Specifically, we found that genetic deletion of Ccr7 in mice elevates basal lymphatic collecting vessel permeability in mesenteric and skin-draining vessels by approximately 5-fold. This increase in permeability was observed in mice of all ages examined, including those as young as 5 weeks, the youngest age at which we could quantify collecting vessel permeability due to technical constraints. In addition to chronically elevated permeability in Ccr7–/– mice, we observed collagen accumulation, apparent fibrosis, around the collecting vessel adventitia starting at 7 to 9 (Figure 2B) weeks of age, but not earlier. Based on previous literature, we propose that these fibrotic changes are an expected downstream consequence of persistently elevated flow across hyperpermeable vessels (21, 22). The inevitable onset of fibrotic changes, which were easily measured using 2-photon microscopy via measurement of the second harmonic signal, allowed us to extend our explorations on the role of the CCR7 beyond what we would be able to execute employing only the quite time-consuming permeability assay. In particular, we measured elevated adventitial second harmonic signal in a second CCR7-deficient strain in which the human CCR7 gene was inserted in the mouse Ccr7 locus downstream of a floxed neo cassette (7). Cre recombinase–mediated induction of CCR7 in DCs was sufficient to reverse the late-stage fibrotic development around lymphatic collecting vessels. However, reexpression in CD4+ cells, mostly T cells, also strongly trended toward correction of the fibrotic phenotype, even though adventitial collagen was not increased in Rag2–/– mice entirely lacking T cells. It is thus possible that the role of CCR7 in affecting lymphatic collecting vessel functionality can be supplied by multiple CCR7+ cell types, but the role for DCs seems especially clear.

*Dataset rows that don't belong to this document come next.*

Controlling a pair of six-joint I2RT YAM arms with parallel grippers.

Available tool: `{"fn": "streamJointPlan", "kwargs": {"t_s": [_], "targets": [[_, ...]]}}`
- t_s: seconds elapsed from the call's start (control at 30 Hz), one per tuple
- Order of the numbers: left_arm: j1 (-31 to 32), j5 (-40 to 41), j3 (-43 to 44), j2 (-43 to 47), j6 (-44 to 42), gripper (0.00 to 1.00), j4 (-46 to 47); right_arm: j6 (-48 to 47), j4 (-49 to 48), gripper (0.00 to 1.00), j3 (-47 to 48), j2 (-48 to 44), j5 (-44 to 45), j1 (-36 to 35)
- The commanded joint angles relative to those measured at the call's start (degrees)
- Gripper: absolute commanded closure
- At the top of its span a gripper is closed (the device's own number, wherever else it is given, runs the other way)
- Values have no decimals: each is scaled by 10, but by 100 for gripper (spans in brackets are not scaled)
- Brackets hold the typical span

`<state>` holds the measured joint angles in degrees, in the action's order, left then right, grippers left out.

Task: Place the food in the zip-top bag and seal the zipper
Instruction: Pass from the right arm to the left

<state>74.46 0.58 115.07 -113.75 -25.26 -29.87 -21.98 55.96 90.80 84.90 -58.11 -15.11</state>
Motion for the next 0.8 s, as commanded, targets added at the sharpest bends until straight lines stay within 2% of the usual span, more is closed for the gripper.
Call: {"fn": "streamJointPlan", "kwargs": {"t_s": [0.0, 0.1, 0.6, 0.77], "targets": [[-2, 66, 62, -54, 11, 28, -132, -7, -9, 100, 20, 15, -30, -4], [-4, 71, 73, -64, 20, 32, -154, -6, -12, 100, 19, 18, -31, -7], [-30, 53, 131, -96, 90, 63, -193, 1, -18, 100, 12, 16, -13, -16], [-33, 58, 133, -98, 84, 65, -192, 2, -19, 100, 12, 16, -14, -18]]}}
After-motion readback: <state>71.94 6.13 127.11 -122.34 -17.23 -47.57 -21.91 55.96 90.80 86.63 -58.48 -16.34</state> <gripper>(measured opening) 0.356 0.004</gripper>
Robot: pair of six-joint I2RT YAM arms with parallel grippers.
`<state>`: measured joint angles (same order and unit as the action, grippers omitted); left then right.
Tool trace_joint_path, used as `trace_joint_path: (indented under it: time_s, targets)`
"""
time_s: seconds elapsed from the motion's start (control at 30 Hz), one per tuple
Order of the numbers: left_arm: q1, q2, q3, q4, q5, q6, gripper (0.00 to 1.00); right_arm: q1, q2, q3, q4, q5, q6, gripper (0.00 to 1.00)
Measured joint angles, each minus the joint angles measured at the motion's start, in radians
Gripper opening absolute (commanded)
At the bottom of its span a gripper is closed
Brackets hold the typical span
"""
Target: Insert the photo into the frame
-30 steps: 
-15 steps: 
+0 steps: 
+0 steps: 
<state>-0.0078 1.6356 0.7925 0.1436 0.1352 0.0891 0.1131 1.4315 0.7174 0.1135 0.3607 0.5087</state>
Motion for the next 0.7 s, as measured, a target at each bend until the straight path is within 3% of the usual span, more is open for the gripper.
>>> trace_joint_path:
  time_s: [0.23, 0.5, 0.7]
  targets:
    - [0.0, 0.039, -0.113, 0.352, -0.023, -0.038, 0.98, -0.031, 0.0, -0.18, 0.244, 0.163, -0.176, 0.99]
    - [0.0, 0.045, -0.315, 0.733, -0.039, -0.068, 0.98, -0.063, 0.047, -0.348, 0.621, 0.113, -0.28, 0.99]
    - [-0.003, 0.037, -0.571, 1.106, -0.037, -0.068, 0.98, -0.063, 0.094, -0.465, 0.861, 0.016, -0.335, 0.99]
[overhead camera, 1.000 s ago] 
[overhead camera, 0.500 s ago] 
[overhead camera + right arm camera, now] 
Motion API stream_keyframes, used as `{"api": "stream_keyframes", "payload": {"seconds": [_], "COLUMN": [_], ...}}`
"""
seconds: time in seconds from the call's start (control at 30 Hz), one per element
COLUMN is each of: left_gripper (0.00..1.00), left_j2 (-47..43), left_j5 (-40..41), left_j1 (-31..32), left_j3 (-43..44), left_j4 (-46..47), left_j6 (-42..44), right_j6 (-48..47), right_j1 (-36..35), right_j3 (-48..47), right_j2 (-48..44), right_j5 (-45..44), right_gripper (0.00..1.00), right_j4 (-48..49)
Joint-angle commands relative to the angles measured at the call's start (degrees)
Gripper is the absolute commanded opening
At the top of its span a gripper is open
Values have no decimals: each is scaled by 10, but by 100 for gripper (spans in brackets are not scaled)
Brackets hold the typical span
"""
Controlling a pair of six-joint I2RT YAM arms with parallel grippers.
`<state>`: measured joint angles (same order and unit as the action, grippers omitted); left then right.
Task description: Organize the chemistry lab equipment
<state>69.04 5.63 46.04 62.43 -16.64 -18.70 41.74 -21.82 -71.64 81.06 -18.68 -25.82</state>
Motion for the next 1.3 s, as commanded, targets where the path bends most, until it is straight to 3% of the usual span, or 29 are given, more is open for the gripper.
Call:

In addition, because intravital imaging data revealed that DCs actively interact with lymphatic collecting vessels, we carried out further experiments to investigate the role of DCs in affecting lymphatic collecting vessel function. This analysis revealed that deletion of IRF4 selectively in CD11c+ cells recapitulated the increased permeability, and ultimately fibrosis, in lymphatic collecting vessels that was observed in Ccr7–/– mice. Because IRF4 in DCs did not significantly reduce the presence of resident DCs in LNs, it is unlikely that resident LN DCs act as the regulators of collecting vessels. Instead, the data point to 2 potential DC populations that were greatly decreased in Cd11c-Cre Irf4fl/fl mice and are more likely culprits: (a) CD11b+ DCs that localize around collecting vessels, constitutively and intimately interacting with them, and (b) lymph-migratory DCs that home to LNs, which we confirmed, in agreement with the work of others (34), are greatly decreased in Cd11c-Cre Irf4fl/fl mice. Unfortunately, there are no additional genetic tools or other approaches available at present to further refine our analysis to distinguish which of these DC populations is most relevant to control of afferent collecting vessel permeability. It might seem most logical that the DCs that physically contact the collecting vessel regulate their permeability. Fitting with that hypothesis are our data showing that isolated vessels, bearing no direct connection to LNs when prepared ex vivo, still show a DC-dependent shift in permeability. However, what key signals are provided by DC-lymphatic interactions on the collecting vessel route through adipose tissue remain unclear. CD11b+ DCs isolated from adipose tissue do show selective expression of extracellular matrix components such as fibronectin and proteases such as PAI-1 (http://www.immgen.org) that in other areas of vascular biology strongly affect vessel function. Future studies are needed to evaluate the role of these and other adipose DC–selective molecules in the regulation of lymphatic collecting vessel permeability.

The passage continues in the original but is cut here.